Intel’s flagship CPU Raptor Lake has seen a few other benchmarks leaked, and unlike the previous spill, this is a juicier affair because these are real gaming tests.
The game’s benchmarks come from the same source on the Chinese video sharing site bile (opens in new tab) which provided results for CineBench and Geekbench recently, as indicated by @harukaze5719 on Twitter.
i9 12900K vs i9 13900K game comparison. (relative)*NOTE: some high performance is due to radical performance improvement in some games pic.twitter.com/B8GEW9TVIrJuly 17, 2022
Again, this is an engineering sample of the Core i9-13900K processor that is compared to its predecessor, the 12900K, but we have to keep in mind that it is a pre-release chip and also be very careful with any leaked benchmarking, of any kind. manner .
Bearing these caveats in mind, in a selection of games including some popular titles like Red Dead Redemption 2, Horizon Zero Dawn, and PUBG, the 13900K ended up being around 5% faster for average framerates at 1080p resolution, around 7% faster at 1440p and 3% better at 4K resolution.
The approximate result of this is around a 5% increase in gaming performance compared to the 12900K, which looks pretty disappointing. Furthermore, the power usage is also considerably increased for this 13900K sample, at least for the peak consumption figures given, which show the Raptor Lake chip hitting 150W to 160W, when the 12900K goes more like 120W to 140W (the numbers vary greatly depending on the game being played, as you would expect).
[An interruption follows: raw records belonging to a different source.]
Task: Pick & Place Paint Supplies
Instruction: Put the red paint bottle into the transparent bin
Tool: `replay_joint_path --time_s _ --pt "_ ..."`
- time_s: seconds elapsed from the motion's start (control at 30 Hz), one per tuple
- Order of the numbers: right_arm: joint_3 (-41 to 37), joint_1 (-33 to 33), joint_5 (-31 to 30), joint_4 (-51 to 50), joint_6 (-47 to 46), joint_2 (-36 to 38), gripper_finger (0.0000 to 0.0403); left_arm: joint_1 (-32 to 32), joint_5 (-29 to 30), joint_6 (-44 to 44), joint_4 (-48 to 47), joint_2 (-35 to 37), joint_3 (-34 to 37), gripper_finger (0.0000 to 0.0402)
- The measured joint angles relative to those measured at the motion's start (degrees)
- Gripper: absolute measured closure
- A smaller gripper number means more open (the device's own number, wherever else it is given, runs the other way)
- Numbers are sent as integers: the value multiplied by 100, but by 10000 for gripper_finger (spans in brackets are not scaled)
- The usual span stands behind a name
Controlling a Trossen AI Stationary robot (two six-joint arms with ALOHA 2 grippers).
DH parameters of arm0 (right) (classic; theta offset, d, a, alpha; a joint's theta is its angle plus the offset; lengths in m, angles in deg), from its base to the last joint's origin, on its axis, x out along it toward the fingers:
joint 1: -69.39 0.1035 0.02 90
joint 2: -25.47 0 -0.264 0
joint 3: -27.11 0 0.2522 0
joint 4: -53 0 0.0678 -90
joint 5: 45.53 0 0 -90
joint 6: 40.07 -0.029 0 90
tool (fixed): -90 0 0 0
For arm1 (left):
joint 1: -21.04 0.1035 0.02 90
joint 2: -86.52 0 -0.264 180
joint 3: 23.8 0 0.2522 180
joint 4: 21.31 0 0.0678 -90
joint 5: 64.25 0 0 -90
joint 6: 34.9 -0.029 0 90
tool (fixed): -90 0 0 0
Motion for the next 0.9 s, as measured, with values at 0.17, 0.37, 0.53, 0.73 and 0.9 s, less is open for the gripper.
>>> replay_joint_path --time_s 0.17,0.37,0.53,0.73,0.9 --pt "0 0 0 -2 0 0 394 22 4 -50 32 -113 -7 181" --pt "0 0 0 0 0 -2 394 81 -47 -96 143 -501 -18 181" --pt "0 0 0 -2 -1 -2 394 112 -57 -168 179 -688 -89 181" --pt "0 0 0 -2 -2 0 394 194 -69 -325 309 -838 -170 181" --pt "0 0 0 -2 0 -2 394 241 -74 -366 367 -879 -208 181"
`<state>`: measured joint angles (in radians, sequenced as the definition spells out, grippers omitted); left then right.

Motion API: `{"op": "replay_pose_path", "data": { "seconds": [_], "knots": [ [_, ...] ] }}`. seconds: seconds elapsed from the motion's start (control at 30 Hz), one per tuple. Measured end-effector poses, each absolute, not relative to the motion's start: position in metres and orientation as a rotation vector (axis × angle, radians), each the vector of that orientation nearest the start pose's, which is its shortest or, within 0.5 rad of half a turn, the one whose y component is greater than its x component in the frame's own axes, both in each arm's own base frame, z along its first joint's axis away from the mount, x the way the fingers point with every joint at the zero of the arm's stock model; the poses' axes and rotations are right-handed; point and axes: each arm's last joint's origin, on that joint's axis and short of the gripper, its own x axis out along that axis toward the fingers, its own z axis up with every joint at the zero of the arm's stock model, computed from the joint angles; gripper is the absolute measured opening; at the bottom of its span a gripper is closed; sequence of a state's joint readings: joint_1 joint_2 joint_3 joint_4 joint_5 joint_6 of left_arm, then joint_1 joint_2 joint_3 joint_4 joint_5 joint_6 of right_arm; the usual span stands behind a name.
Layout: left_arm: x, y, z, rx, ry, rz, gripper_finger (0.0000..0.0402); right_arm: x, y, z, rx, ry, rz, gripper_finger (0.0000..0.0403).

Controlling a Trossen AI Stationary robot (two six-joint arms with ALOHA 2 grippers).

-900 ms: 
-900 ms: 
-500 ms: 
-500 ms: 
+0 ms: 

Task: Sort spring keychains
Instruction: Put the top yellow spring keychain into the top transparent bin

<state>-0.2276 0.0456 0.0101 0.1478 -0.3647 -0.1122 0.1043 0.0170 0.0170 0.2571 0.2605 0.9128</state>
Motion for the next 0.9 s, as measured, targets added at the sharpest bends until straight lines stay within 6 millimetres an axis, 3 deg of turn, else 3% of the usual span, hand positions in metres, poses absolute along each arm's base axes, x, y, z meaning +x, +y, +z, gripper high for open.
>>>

Analysis: Reasons to be cautious – and there are plenty of them
This isn’t the best look for the incoming 13900K, but we definitely shouldn’t jump to conclusions here. Realistically, we’d expect a bigger boost for a new generation of CPUs than that, and we’ll likely get just that for a variety of reasons.
First of all, as we already mentioned, this is a (supposed) pre-release sample, and the finished main processor will be faster anyway. For starters, in these tests, the 13900K is bumping up to 5.5GHz, and the rumored boost speed for the flagship is more like 5.8GHz or so. And the Raptor Lake platform is obviously not yet fully realized, with, for example, early BIOS versions for Raptor Lake motherboards that are not yet ready for release – also in the works.
The power consumption numbers also look a little off to us, likely pointing to some instability around the engineering sample being run here. Some of the individual benchmark results also look a little strange, with some seriously big increases in performance for minimal framerates here and there.
All of which is to say we wouldn’t be running around panicking about Raptor Lake being a wet squib just yet. Keep in mind that the previously mentioned benchmarking looked quite promising, particularly around multi-core performance, with the chip still in a pre-release incarnation.
Intel has made good progress with the 12th Gen Alder Lake processors, garnering a lot of praise particularly in terms of gaming versus Ryzen, so even a reasonable step forward with this Raptor Lake update still means AMD needs to take something out of the bag. with Ryzen 7000.
Fortunately for Team Red, all the rumors point to the new Zen 4 chips being something special, so the next-gen CPU battle is likely to be a close race; certainly in terms of performance. This new 13th-gen leak also suggests that AMD is more likely to take a firmer lead in terms of the energy efficiency crown, mind, and that could be more important than usual given the state of power bills that are running. getting out of control. for many people, and it should get worse in the future.